Foto in quarantena N. 28

Si chiama FOTO IN QUARANTENA e sostituisce, per qualche settimana, la consueta rubrica del Circolo San Giorgio. Paolo Tavaroli, instancabile anima del Circolo, racconterà uno scatto fatto da un associato (ma vista la situazione accoglieremo anche scatti di non associati) senza tanti fronzoli, solo perchè, anche i fotografi possono e devono fotografare anche in casa e da casa, senza uscire, ma cercando situazioni significative. Ed ecco lo scatto numero 28 con la descrizione di Paolo.

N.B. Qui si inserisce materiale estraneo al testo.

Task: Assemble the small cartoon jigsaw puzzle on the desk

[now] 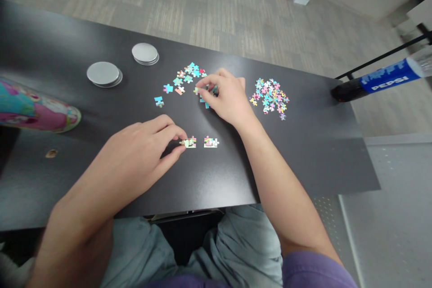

Alessandro Negri è tornato al lavoro, dopo un periodo di turnazione, è ha pensato subito all’ omaggio a chi è su un altro tipo di “trincea”: i commessi del supermercato che hanno garantito col loro lavoro a rischio l’approvvigionamento alimentare di tutti noi. Il box del settore pescheria rappresenta bene come si sia tutti in un diminuzione dei movimenti, della libertà, della normale socialità. Il pesce – antico simbolo, anche cristiano- tagliato a metà: la diminuzione della vita che anela ad una maggiore pienezza, magari trascurata prima ed ora divenuta ricerca evidente. E’ un sentimento superficiale e istintivo, ma l’emozione ha bisogno di esprimersi e qui lo fa col motore potente di una fotografia ben calibrata. La riflessione, la ragione, la cultura, l’arte, la spiritualità possono condurci  verso pensieri e scelte che superano questo malessere primario. Ma ammetterlo e condividerlo, senza giudizio moraleggiante, può essere un primo passo verso la consapevolezza”.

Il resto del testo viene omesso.